Pazartesi, Nisan 30, 2018

Romanın-Öykünün ve Romancının-Öykücünün Saçma Gülünçlüğü


1895’te Feneon vardı, 1945’te sosyoloji ve yapay zeka vardı.
Feneon, 10 sayfalık öyküyü 3 satıra özetledi.
Sosyoloji, 100 romanı 1 sayfalık istatistiğe indergidi.
Yapay zeka, bu istatistikler arasındaki ilintileri araştırdı ve buldu.

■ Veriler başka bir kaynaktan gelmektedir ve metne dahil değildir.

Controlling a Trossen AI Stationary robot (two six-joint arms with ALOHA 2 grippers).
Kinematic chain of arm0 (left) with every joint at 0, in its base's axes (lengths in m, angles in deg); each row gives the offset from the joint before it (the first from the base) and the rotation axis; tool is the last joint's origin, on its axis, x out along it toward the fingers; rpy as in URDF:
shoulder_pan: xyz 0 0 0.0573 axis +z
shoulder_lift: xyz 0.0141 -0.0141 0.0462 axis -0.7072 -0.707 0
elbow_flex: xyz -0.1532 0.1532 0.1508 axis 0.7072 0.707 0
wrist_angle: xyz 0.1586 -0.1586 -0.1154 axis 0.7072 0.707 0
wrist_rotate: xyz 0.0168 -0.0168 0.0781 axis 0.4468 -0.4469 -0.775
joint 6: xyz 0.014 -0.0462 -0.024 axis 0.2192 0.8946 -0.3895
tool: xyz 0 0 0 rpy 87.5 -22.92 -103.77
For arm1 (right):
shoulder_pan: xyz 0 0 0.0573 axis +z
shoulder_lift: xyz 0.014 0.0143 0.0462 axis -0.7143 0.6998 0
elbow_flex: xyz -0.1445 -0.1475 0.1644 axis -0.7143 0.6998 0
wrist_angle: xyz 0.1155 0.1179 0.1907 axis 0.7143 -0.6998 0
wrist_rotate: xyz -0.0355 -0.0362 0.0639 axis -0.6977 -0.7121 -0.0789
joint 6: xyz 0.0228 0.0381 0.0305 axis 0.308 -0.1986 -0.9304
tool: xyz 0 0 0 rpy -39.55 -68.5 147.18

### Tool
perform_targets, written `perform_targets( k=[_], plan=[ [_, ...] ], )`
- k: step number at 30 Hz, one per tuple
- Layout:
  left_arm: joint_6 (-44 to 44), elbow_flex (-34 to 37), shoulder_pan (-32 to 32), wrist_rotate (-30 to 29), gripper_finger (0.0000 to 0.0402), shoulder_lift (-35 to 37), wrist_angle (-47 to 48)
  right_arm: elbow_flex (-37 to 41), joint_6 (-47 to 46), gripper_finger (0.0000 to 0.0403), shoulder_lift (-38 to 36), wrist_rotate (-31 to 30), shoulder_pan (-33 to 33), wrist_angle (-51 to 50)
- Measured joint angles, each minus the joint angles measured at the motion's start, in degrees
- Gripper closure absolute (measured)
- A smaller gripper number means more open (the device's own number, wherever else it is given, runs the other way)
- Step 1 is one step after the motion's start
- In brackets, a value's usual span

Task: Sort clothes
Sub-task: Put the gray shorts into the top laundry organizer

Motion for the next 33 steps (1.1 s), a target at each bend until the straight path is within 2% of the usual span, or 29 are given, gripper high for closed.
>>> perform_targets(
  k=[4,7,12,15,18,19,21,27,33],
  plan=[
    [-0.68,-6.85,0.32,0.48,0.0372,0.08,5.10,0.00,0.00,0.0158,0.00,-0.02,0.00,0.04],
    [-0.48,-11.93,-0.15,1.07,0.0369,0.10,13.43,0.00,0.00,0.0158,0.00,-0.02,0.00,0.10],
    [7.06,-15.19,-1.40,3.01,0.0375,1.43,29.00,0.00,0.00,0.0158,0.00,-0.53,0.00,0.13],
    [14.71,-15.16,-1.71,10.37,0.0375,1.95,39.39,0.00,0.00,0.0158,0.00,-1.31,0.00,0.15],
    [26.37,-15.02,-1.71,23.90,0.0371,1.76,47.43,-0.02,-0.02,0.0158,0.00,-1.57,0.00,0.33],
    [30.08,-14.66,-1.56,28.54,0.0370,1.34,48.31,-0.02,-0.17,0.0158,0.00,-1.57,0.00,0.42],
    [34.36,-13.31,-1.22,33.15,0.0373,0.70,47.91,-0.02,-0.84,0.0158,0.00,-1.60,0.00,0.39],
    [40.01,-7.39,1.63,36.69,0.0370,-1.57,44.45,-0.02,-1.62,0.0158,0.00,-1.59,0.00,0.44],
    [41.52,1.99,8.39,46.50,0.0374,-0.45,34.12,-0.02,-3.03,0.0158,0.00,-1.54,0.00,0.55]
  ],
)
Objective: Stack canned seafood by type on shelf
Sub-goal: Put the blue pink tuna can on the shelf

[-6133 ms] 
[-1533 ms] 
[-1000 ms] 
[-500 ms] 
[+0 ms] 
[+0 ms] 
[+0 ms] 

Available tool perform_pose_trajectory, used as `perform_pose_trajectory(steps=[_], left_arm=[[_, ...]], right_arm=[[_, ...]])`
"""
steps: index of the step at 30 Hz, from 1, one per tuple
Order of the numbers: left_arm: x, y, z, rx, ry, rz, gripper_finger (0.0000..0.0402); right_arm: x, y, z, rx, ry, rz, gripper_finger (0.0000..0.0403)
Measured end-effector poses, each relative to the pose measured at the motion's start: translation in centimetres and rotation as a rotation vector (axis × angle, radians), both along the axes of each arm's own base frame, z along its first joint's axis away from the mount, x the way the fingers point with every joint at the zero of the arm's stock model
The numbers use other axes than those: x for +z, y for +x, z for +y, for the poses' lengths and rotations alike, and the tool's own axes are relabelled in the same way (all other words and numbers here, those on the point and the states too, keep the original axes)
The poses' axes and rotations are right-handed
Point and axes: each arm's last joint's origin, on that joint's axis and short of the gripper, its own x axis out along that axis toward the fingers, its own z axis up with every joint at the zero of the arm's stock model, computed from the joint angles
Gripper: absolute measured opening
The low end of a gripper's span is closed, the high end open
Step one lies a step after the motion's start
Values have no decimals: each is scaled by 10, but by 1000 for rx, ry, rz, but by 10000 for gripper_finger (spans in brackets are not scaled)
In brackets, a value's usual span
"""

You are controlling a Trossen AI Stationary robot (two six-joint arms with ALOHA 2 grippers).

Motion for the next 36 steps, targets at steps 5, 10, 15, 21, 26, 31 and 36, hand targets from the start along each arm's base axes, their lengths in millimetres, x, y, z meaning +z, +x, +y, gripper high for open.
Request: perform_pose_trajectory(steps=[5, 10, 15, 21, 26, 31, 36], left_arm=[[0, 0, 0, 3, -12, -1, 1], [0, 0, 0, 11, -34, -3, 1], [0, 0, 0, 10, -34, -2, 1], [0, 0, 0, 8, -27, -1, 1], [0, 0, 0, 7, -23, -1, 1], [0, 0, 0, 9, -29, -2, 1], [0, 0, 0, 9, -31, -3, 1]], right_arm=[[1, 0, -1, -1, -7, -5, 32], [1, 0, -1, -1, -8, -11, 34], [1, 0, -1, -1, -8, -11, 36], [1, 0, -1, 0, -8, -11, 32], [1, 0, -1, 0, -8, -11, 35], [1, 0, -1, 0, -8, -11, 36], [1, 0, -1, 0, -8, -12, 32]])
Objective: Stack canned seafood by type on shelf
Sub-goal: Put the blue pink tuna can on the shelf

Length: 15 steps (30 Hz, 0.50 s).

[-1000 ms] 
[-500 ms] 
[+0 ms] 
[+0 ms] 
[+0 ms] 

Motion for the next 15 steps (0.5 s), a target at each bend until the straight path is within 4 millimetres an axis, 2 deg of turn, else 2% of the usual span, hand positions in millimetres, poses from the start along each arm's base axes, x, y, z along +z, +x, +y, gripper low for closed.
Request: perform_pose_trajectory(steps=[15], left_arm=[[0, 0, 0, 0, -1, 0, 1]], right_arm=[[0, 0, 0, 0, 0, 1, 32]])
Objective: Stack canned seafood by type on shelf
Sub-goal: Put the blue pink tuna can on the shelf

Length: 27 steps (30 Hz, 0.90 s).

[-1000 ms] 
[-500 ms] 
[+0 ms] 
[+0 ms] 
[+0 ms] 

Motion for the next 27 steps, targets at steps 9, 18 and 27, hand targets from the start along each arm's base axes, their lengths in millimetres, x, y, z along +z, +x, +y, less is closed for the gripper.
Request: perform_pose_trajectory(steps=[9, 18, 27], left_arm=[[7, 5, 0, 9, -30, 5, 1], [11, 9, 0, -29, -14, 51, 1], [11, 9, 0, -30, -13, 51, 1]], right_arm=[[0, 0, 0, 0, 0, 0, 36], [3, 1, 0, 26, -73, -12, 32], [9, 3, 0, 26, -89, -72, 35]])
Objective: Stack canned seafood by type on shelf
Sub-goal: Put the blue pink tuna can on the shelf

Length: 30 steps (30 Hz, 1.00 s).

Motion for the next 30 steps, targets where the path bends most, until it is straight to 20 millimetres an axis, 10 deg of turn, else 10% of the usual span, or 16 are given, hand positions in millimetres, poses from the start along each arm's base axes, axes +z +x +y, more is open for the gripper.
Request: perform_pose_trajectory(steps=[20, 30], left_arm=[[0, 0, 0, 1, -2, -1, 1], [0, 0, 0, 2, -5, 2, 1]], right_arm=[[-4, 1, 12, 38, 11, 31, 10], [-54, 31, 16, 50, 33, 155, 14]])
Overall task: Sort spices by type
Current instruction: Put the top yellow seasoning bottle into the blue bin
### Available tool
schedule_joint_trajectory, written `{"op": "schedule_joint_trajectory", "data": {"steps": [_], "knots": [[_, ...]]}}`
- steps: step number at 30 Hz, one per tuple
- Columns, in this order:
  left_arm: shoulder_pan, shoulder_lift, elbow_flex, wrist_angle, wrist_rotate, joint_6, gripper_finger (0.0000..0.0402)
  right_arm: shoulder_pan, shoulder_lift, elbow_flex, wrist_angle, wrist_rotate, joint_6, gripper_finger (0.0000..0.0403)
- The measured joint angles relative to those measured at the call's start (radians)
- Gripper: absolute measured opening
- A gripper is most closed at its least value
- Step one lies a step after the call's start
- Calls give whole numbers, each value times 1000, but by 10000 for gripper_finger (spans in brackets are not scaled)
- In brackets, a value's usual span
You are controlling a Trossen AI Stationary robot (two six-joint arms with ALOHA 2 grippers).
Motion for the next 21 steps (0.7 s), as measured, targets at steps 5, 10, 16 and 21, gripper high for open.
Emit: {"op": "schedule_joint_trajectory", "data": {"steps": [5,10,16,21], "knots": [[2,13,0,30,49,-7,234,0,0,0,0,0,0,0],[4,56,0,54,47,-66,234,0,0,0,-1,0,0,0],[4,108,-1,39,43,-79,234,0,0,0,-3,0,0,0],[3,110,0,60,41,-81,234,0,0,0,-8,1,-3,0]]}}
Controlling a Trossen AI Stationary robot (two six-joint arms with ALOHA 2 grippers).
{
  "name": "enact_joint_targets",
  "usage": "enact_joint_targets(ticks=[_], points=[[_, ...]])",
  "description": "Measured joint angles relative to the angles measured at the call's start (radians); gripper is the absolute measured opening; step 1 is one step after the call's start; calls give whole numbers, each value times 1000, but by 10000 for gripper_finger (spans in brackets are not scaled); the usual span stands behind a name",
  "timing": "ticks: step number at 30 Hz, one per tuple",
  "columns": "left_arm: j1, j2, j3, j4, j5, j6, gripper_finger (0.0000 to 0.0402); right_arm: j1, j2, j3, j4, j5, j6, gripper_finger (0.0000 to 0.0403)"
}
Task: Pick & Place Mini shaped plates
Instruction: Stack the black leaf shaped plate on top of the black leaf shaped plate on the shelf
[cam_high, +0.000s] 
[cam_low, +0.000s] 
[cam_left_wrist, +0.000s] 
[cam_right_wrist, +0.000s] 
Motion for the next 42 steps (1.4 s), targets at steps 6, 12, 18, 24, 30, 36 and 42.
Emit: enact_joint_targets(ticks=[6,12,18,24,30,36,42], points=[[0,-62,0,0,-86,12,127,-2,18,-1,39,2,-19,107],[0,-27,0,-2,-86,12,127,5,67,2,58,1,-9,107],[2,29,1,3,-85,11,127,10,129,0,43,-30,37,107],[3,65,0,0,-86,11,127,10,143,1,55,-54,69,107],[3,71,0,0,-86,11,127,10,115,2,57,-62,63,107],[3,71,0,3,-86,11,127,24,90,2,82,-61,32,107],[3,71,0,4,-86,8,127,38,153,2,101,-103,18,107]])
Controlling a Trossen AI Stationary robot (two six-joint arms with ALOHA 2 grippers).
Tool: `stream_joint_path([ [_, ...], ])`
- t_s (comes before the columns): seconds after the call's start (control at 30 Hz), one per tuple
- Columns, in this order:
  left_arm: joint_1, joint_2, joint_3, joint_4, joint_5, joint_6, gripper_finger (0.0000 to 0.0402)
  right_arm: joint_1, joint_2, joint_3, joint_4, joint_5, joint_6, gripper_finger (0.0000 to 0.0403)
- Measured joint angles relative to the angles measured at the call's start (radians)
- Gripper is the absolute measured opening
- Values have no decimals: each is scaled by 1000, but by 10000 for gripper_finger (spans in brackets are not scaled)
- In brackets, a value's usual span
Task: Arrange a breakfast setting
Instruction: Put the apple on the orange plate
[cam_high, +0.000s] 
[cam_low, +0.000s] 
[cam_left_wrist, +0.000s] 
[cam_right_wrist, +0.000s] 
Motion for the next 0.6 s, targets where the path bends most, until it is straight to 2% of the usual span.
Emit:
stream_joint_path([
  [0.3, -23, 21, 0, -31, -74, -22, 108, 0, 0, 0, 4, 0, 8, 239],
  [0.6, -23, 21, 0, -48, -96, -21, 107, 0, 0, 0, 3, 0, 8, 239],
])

Roman, absürd-komik Don Kişot’vari kahramanlık / şövalyelik darbı mesellleri olan romanslardan geldi. Didaktik ve iyiler hep kazanır, gibi başka absürd-komik bir noktada kaldı.
Roman, ne adı realist iken, ne de naturalist iken, gerçekleri anlatamadı: Bu, hem güldürücü, hem de ağlatıcı bir durum.
Klasik roman olduğu gibiliğiyle varken bile, polisiye, fantastik, bilimkurgu da vardı. Klasik roman bu türleri hep aşağıladı, hep alt-dal saydı. Üstelik aynı anda kendisi, sosyolojiye göre alt-dal idi. Sosyoloji de, yapay zekanın alt-dalı oldu sonra.
Tüm bu incik cinciğin arasında roman bir hiçti ama kendini çok saydı. İcadından neredeyse 200 yıl sonra bile hala yazılan kitapların neredeyse üçte biri roman veya öykü. Oysa, insan varlığında anlatılacak bu kadar çok öykü yok. Bu, savaş filmlerinde ölmüş insanların gerçek savaşlarda ölmüş olanların sayısını geçmesi komikliğine benziyor.
Yani:
Roman ve öykü değil mi, uydur uydur söyle.
Uysa da koy, uymasa da koy.
Sonra rezil olunca da, ağlak ve mızıkçılık yap.
Romancının ve öykücünün durumu budur 70 küsur yıldır.